On the facebook page of a well-known anti-nuke activist was this:
VICTORY! Financial probe of San Onofre nuclear power plant approved!
The California Public Utilities Commission voted 5-0 today (Thursday) to institute an “OII” instituting a an “order of investigation” into costs and issues raised by the extended outage of San Onofre Nuclear Plant Units 2 and 3. Congratulations to all who turned out today to urge the PUC to take this action! The Scope and extent of the OII was/is NOT a foregone conclusion—our grassroots spotlight on this is building the momentum for REAL investigation and substantive action. Our coalition’s press conference was well attended.
It is all true, of course. The California Public Utilities Commission did decide on Thursday, Oct. 25, to launch an “exhaustive” investigation into the nine-month outage at the San Onofre nuclear plant. The investigation and subsequent changes could result in lowered rates for consumers or having money refunded. And the five commissioners voted unanimously to launch the probe at its meeting in Irvine earlier this week.
Their vote is just the first step in a potentially long process, which may not end until after July of 2014. State law does requires the commission to investigate a power generating facility if it has been out of commission for nine months.
According to the LA Times:
The probe will look at the costs of the long-running outage, which resulted from defective replacement steam generators at the plant, and at the potential cost to ratepayers from repairs as well as scenarios in which one or both reactors never come back online.
According to the order adopted by the commission, ratepayers are paying more than $1.1 billion a year in costs related to the troubled plant.
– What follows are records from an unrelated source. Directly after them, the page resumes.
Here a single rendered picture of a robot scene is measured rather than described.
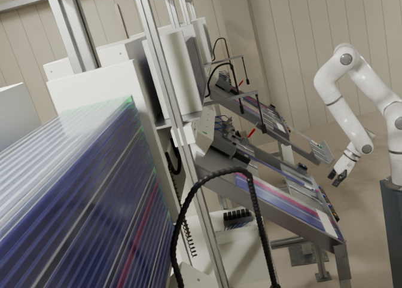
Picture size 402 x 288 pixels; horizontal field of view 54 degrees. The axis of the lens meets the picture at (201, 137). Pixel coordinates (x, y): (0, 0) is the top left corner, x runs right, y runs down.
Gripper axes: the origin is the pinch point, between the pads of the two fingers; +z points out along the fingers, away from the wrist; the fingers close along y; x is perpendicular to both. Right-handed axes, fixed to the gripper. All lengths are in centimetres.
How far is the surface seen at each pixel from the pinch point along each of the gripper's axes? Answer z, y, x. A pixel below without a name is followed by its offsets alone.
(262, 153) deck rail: 10.6, 19.0, 34.2
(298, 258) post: 71, 45, -35
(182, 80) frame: -16, -38, 93
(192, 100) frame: -11, -38, 86
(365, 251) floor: 42, 41, -68
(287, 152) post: 9.7, 47.2, 12.8
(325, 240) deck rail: 11, -49, 11
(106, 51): -14, -49, 122
The outage could add to that tab with the cost of studying the problem, repairs, replacement power and potential litigation between plant operator Southern California Edison and steam generator manufacturer Mitsubishi Heavy Industries.
The San Clemente Times adds:
According to the PUC’s draft order, the investigation will consider, “the causes of the outages, the utilities’ responses, the future of the SONGS units and the resulting effects on the provision of safe and reliable electric service at just and reasonable rates.”
By ordering the investigation, the Commission is also requiring Edison and SDG&E to track costs related to SONGS incurred after January 1. Expenditures for replacement energy related to the SONGS outages and for restarting the Huntington Beach plant in the wake of SONGS’ shut down, will also be tracked. All costs are also subject to audit by the commission
There will also be a determination as to whether rate adjustments should be made for customers, whether the utilities acted reasonably and prudently with regard to the replacement of the steam generators and ultimately, the cost effectiveness of the various options for repairing or replacing both units. The schedule adopted by the PUC require the utilities to respond within 30 days.
Before the nuke plant can restart again, the NRC must give its approval. Edison, one of the co-owners of San Onofre along with SDG&E, has proposed that it be allowed to restart one reactor, where the issues were less severe, at partial power.
The LA Times did also comment on other investigations launched by the Commission:
The most recent case, involving an outage at a hydroelectric project that was knocked out of commission by a New Year?s Day storm in 1997, was decided in 2002, with the commission approving a settlement between PG&E and PUC’s ratepayer advocate division. The final decision reduced electric rates by $810,000 plus interest.